She saw it coming.
On the morning they woke slowly, to a changed world, when the sun shone brighter than she'd ever thought it could. There were plans to make and conversations to be had, but this dawn could be theirs. Their victory owed them that much.
His smile was soft, like his touch. Like his kiss. And the fingers that tucked behind her neck and held her steady through the loving motions they knew by heart. Counting freckles on shoulders in the early light.
When he cradled her she shone, too.
The sweet after could have stretched through it all, if they let it. If they'd wanted it enough, she'd later think. A gauzy veil of rose to cover all the questions left unanswered — the shards of a broken orb and its implications, brushed aside. They'd live forever in these moments of celebration that rise from the silence that settles after great battles are won. Before Next Steps are taken, and reality descends. Before the hard lesson of 'nothing is ever so easy' — winning wars, least of all.
She saw it in his eyes when they lay entwined in silken sheets, drinking in those last golden moments before the day began. When he ran his fingers through her hair and his gaze was drawn there. The smile faltered for just a second. There, in his eyes, a terrible sorrow. Then gone just as quickly, and something else took its place. It looked like a smile… but wasn't. An old lie, instead — one she'd hoped they made into truth by now.
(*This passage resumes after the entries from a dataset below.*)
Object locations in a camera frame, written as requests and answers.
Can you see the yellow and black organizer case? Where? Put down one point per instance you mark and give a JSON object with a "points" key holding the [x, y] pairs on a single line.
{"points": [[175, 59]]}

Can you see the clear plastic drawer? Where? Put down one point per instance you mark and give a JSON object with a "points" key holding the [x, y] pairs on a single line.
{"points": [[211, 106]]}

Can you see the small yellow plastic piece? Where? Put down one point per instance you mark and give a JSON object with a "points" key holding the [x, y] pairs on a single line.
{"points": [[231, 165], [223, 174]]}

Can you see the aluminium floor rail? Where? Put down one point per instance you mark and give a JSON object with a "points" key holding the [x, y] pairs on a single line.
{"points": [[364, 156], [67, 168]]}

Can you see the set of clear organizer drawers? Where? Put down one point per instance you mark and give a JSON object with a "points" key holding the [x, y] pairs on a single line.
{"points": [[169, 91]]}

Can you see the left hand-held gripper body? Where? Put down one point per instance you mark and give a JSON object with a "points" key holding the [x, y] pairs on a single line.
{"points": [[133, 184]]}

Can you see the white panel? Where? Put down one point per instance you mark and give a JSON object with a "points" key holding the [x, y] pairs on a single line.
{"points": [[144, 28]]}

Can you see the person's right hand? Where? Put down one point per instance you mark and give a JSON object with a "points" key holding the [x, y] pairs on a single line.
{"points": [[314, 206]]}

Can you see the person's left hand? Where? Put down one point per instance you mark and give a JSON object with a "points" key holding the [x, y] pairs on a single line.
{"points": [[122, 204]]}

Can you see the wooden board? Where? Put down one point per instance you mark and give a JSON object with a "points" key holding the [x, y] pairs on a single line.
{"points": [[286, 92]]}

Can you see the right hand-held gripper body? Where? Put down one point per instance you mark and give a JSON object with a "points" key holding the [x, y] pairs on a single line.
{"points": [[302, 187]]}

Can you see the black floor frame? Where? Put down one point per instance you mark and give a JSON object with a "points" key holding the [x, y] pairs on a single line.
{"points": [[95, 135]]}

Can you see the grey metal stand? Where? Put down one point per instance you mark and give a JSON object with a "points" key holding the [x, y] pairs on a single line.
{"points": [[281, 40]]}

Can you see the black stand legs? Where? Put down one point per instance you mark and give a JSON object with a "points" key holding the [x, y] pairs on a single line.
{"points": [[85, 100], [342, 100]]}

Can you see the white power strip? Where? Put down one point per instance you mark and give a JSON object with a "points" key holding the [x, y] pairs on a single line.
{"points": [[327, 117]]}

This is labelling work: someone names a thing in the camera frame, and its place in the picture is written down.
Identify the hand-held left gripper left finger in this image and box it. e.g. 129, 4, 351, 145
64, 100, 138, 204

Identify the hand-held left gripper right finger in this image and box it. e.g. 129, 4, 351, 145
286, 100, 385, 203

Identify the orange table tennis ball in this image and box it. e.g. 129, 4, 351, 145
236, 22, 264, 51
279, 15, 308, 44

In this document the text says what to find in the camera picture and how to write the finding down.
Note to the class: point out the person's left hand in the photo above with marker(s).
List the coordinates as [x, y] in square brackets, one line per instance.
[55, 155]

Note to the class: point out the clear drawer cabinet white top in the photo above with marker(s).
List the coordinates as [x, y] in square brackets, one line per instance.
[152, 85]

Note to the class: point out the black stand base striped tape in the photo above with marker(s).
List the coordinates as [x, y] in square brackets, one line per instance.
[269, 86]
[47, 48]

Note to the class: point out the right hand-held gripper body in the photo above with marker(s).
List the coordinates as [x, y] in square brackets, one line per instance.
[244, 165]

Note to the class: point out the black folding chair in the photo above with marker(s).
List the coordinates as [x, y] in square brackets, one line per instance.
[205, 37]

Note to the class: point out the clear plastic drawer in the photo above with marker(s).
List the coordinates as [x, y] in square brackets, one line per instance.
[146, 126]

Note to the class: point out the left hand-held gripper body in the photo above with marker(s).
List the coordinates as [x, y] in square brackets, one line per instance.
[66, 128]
She did not name it then, too afraid to lend it a voice.
It was a question, unasked. A loose end. A cold mote in her chest; the hollow reminder that her vision of a future with home and hearth would always be a dream, unrealized. Lives like theirs were not awarded so richly. Work was never done.
She felt it when he kissed her cheek and left for the day. It was different. Mournful. Resolute, like the way his fingers mapped her body before he'd first confessed, when he feared she would not stay. He remembered her before she was gone.
She knew it when she rose from the bed, before the babies woke, and stood before the tall mirror. Looked upon her reflection: naked, scarred, changed by loss and love. Her fingers touched upon her belly, feeling its softness; the footprints life had left upon her as it passed through. Marks where she'd given of herself to creation.
Scars on her shoulder, hip, and throat, from times she almost gave too much.
There was little left of the Dalish elf who'd picked her way through forests and seas to spy on a great meeting of two sides. A few short years had been a lifetime. That woman would find nothing recognizable in this image. She was changed, irrevocably. Admirably. This was her story written in blood.
From the litter of lines and stretch marks, to the healthy glow of nourished skin, choppy curls that had yet to reach their former length, lips that held the memory of every kiss both stolen and gifted.
To the streak of grey that had sprouted from her temple, where Solas' eyes had strayed.
It would be the pride of a much younger self, who once held little care if she lived long enough to see it.
And an omen for another, whose lustre would never fade, and feared nothing more than being left behind.
This love was too deep. To preserve it, he'd destroy it. Unmake time itself. Weather a lifetime of wrath for the privilege of knowing it would not end. She knew he'd go. That morning, she realized she'd known it from the start.
And she felt his absence long before the bed grew cold.